Weeks of disruption at one of the world’s largest container terminals in southern China have put a huge strain on the already-stretched global shipping industry, worsening supply chain delays around the world, The Financial Times reports.

Yantian terminal in Shenzhen closed for almost a week in late May after port workers tested positive for Covid-19. Weeks later, productivity has only recovered to about 70 percent of normal levels.

But congestion at the facility has spilled over to other nearby terminals such as Nansha and Shekou. Local authorities in the region have blocked roads and closed off some business zones in a bid to stop the spread of the virus.

The situation exposes the vulnerability of global shipping to future delays if even relatively minor outbreaks occur in Chinese port cities.

Lars Jensen, chief executive of consultancy Vespucci Maritime, said the incident highlighted the risk of an even more disastrous shutdown if the virus hit bigger ports such as Shanghai.

“The Chinese authorities are attempting to crack down hard on the smallest outbreaks . . . It only takes a few single cases to shut down large areas. We could see much larger impacts,” he said.

Global shipping has been disrupted by the pandemic for months, as Western demand for goods made in Asia has outstripped the ability of exporters to get their containers onto outbound vessels. But the latest problem in Shenzhen, the world’s third-largest container port after Shanghai and Singapore, is making the difficulties even worse, the New York Times reports.

The port’s capacity to handle containers plummeted early this month. It was still running at 30 percent below capacity last week, the port announced, and state-controlled media said on Monday that full recovery might require the rest of June.

“It looks like rush hour — there’s a lot of ships waiting,” Tim Huxley, the chairman of Mandarin Shipping, a container shipping line based in Hong Kong, told the publication. He predicted that sorting out all of the shipping delays at Yantian and elsewhere could take the rest of this year.

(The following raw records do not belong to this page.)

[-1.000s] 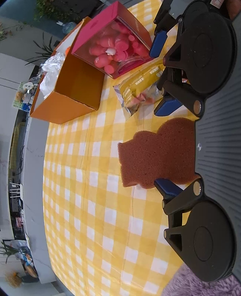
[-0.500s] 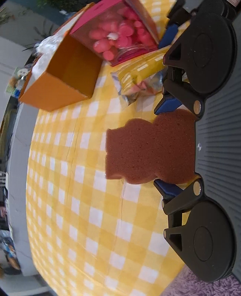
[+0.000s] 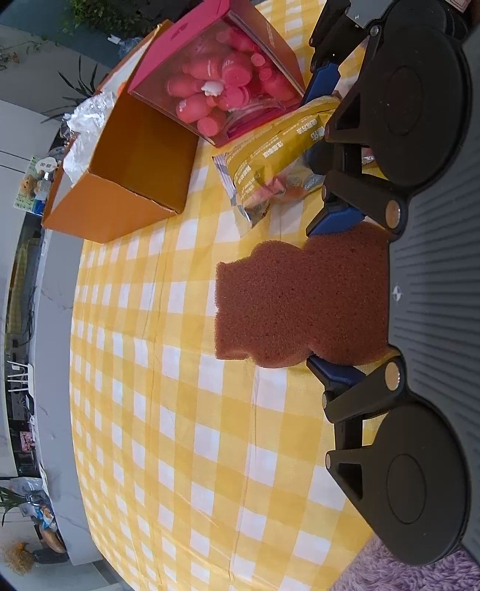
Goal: Organize soft objects
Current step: 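Grasp the yellow snack packet with the right gripper and lift it, then carry the sponge and snack packet over the orange box and open both grippers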
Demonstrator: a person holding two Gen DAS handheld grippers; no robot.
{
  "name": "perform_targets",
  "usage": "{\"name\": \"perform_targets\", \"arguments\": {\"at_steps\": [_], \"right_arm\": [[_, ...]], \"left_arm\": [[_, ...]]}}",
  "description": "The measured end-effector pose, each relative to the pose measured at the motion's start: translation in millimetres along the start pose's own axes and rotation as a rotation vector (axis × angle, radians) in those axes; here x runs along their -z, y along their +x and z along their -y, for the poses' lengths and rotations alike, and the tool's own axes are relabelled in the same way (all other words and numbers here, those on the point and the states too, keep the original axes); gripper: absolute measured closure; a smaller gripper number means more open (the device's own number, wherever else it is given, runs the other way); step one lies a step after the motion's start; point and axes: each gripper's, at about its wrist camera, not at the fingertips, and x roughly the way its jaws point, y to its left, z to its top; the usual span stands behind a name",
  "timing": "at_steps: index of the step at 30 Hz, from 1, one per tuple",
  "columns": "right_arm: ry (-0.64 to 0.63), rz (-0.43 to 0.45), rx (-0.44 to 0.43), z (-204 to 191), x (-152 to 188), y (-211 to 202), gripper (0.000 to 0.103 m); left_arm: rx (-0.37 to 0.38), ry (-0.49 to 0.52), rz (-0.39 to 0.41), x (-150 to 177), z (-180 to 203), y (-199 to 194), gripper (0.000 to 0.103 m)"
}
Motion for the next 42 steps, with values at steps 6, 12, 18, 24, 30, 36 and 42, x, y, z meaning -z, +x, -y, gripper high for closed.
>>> {"name": "perform_targets", "arguments": {"at_steps": [6, 12, 18, 24, 30, 36, 42], "right_arm": [[-0.059, 0.046, -0.016, -7.5, 2.6, -15.9, 0.058], [-0.011, 0.106, -0.021, 1.7, 1.4, -46.4, 0.058], [0.015, 0.213, -0.064, 10.2, -11.9, -91.5, 0.059], [0.046, 0.316, -0.045, 41.3, -52.2, -128.8, 0.058], [0.081, 0.347, 0.024, 85.2, -93.7, -142.8, 0.058], [0.046, 0.358, 0.092, 116.4, -135.0, -137.6, 0.058], [0.011, 0.315, 0.13, 144.1, -169.4, -110.9, 0.058]], "left_arm": [[0.03, 0.029, 0.073, 4.8, 3.2, -15.3, 0.024], [0.057, 0.01, 0.118, 9.9, 0.6, -40.7, 0.024], [0.08, -0.01, 0.156, -1.1, 1.5, -68.2, 0.025], [0.129, 0.043, 0.194, -37.5, 26.8, -95.6, 0.025], [0.179, 0.095, 0.23, -85.9, 65.8, -104.5, 0.025], [0.231, 0.14, 0.24, -125.2, 105.9, -88.2, 0.025], [0.284, 0.151, 0.214, -162.6, 128.3, -58.8, 0.025]]}}
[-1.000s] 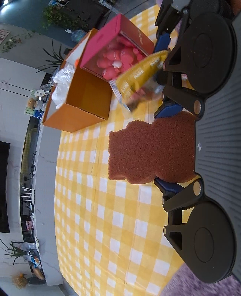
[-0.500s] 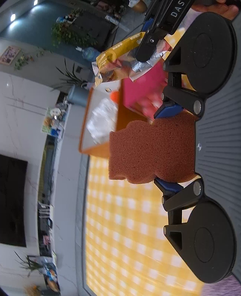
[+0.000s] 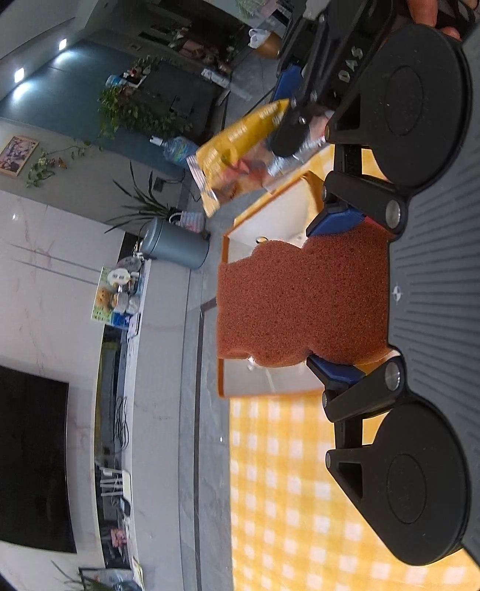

Maersk, the world’s largest container shipping line, said in a statement on Thursday: “A few weeks into a very substantial port congestion in Yantian caused by a Covid-19 outbreak, supply chain disruptions continue to be very present in global trade."

"After a six-day stop on export containers, the Yantian Port Authorities have announced that productivity is gradually set to increase as more workers return and more berths reopen, but the damage has already been done."

"The current estimated wait is over a fortnight, causing many carriers to divert vessels to other ports. In total, over 300 sailings from all liners will omit Yantian and for Maersk, 19 of our mainline services have been affected."

It said that fighting to get reliability back into operations and services back on schedule after the Suez incident in March and the port congestion in southern China is "an added pain at a time where global supply chains are already stretched".

Maersk went on to say that the trend is "worrying", and that "unceasing congestion is becoming a global problem".

"Due to Covid-19 and a significant volume push since the end of last year, terminals are becoming global bottlenecks, be it at berths, yards or gating out cargo, and it’s continuing throughout the logistics chain – in the warehouses, the distribution centres – with numbers on the rise," the company said.

"The most prominent bottleneck right now is Yantian given the sheer size of it, with it being the third-largest terminal in the world, but still there are many other ports where a one- or two-day wait is becoming the norm, even if arriving on time."